[Feature] Add Chinese support via Jieba tokenizer

beancount / smart_importer

Augment Beancount importers with machine learning functionality.

MIT License

248 stars 29 forks source link

[Feature] Add Chinese support via Jieba tokenizer #115

Closed EINDEX closed 2 years ago

EINDEX commented 2 years ago

Hi Contributors,

I am Chinese, and love Beancount, also want to use smart_import to enhance experiences when I import Bank statements. I try this tool, but you know, the Chinese did not have a break or space within words. So the SVM cannot analyze Chinese now. Here is a Chinese sentence.

eg. "我和小明一起吃晚饭。"

We rely on the tokenizer tool to split words. So I used the most popular tokenizer tool jieba to support this function.

I am sure, my code can let the smart_import smarter. I wrote some code and tests but in a rude way.

If you have any suggestions or feedback, very welcome to write them here.

Thanks.

EINDEX commented 2 years ago

Hi, Thanks for your suggestions, I will try this.

EINDEX commented 2 years ago

Hi @yagebu, Your suggestion is amazing, I am done with your idea.

johannesjh commented 2 years ago

Hi, this looks good. Thank you @yagebu for suggesting the solution where jieba is passed in as api parameter. Thank you @EINDEX for implementing it this way.

I would like to suggest the following improvements for this PR:

To please add a test case
To please add documentation, e.g. in the "documentation" section of the README file, regarding how to use this feature

thank you! best regards, Johannes

EINDEX commented 2 years ago

Hi @johannesjh, I am adding a document for this, but don't know how to test this function. The data processing is processed in the sklearn module. Could you provide an idea on this?

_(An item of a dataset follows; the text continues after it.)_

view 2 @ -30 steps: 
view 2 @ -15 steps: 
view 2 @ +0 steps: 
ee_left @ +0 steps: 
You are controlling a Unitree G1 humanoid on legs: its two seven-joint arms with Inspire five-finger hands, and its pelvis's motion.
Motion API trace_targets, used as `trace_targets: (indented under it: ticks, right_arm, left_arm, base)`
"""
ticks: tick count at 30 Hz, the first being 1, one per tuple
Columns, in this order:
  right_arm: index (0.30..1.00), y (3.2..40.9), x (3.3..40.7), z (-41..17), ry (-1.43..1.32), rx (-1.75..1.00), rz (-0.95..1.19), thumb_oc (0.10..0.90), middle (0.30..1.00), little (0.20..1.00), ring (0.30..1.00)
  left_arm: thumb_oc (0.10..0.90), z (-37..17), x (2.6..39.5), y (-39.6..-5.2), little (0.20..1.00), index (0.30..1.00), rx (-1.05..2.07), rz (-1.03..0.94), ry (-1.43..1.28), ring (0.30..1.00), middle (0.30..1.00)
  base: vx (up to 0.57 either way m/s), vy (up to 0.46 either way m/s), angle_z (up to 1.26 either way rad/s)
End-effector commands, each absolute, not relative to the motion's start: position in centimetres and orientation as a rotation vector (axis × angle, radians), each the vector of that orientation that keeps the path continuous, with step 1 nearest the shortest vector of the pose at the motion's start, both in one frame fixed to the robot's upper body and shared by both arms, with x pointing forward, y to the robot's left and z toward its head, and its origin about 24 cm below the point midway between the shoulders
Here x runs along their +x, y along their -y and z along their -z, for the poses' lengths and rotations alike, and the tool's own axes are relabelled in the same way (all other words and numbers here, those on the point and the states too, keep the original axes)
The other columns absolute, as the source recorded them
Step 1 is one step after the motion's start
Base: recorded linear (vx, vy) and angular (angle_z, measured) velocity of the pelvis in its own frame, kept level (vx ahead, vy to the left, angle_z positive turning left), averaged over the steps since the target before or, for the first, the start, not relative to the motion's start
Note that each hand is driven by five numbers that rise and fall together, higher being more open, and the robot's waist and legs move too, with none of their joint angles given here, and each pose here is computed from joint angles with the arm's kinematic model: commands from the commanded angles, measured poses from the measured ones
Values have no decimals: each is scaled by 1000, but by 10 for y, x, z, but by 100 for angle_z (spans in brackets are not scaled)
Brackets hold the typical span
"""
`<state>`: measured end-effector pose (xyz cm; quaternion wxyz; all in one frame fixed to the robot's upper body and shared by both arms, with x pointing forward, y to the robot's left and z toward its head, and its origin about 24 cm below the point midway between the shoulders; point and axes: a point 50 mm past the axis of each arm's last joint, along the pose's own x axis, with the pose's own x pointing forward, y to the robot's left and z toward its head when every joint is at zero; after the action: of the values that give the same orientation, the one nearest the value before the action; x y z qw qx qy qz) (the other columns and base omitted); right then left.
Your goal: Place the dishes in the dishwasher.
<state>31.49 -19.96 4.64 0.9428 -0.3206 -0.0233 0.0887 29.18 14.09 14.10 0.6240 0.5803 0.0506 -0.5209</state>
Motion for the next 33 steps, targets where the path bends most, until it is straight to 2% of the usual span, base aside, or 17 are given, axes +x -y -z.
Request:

johannesjh commented 2 years ago

Thank you for adding documentation.

As for the tests, @tarioch created regression tests, see tests/data_test.py. You could create an additional, similar test with chinese test data. The additional test will require jieba to be installed; you can add it to tox.ini as a test dependency.

EINDEX commented 2 years ago

Hi @johannesjh, thanks very much for your suggestion.

Just got some free time to add testing data. I think the string tokenizer is ready for smart importer now.

johannesjh commented 2 years ago

looks good to me, thank you @EINDEX